=== PROBLEM DESCRIPTION ===
The records, repeated exactly and in full, are the expected answer.

=== RECORDS PROVIDED ===
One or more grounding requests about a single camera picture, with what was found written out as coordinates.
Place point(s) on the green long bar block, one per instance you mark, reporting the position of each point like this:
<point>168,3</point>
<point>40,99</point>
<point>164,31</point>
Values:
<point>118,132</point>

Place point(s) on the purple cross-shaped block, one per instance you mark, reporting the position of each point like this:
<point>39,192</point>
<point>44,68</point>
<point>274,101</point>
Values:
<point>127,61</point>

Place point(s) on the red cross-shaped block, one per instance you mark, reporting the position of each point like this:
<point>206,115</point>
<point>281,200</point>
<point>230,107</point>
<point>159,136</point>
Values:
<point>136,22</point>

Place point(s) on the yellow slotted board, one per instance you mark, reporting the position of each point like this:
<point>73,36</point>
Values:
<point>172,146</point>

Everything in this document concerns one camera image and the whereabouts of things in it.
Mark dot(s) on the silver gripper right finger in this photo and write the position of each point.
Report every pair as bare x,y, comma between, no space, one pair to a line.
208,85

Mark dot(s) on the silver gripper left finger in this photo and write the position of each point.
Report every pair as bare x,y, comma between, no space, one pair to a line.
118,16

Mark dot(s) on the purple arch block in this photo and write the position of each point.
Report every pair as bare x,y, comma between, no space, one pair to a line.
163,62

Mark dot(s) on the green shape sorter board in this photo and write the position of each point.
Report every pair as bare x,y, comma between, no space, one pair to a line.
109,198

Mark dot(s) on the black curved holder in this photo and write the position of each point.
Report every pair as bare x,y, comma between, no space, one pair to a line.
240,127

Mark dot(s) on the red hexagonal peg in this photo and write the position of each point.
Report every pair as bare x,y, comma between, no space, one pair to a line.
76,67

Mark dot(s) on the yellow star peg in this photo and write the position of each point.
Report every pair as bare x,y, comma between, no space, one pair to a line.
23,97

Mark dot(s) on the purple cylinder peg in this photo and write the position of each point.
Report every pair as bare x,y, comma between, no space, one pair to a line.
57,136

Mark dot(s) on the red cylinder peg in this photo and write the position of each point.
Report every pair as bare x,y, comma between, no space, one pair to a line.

=== SOLUTION FOR THIS TASK ===
One or more grounding requests about a single camera picture, with what was found written out as coordinates.
Place point(s) on the green long bar block, one per instance you mark, reporting the position of each point like this:
<point>168,3</point>
<point>40,99</point>
<point>164,31</point>
Values:
<point>118,132</point>

Place point(s) on the purple cross-shaped block, one per instance you mark, reporting the position of each point like this:
<point>39,192</point>
<point>44,68</point>
<point>274,101</point>
Values:
<point>127,61</point>

Place point(s) on the red cross-shaped block, one per instance you mark, reporting the position of each point like this:
<point>206,115</point>
<point>281,200</point>
<point>230,107</point>
<point>159,136</point>
Values:
<point>136,22</point>

Place point(s) on the yellow slotted board, one per instance you mark, reporting the position of each point like this:
<point>73,36</point>
Values:
<point>172,146</point>

Everything in this document concerns one camera image and the whereabouts of things in it.
Mark dot(s) on the silver gripper right finger in this photo and write the position of each point.
Report every pair as bare x,y, comma between, no space, one pair to a line.
208,85

Mark dot(s) on the silver gripper left finger in this photo and write the position of each point.
Report every pair as bare x,y, comma between, no space, one pair to a line.
118,16

Mark dot(s) on the purple arch block in this photo and write the position of each point.
Report every pair as bare x,y, comma between, no space, one pair to a line.
163,62

Mark dot(s) on the green shape sorter board in this photo and write the position of each point.
Report every pair as bare x,y, comma between, no space, one pair to a line.
109,198

Mark dot(s) on the black curved holder in this photo and write the position of each point.
Report every pair as bare x,y, comma between, no space, one pair to a line.
240,127

Mark dot(s) on the red hexagonal peg in this photo and write the position of each point.
Report every pair as bare x,y, comma between, no space, one pair to a line.
76,67

Mark dot(s) on the yellow star peg in this photo and write the position of each point.
Report every pair as bare x,y, comma between, no space, one pair to a line.
23,97

Mark dot(s) on the purple cylinder peg in this photo and write the position of each point.
Report every pair as bare x,y, comma between, no space, one pair to a line.
57,136

Mark dot(s) on the red cylinder peg in this photo and write the position of each point.
Report every pair as bare x,y, comma between, no space, one pair to a line.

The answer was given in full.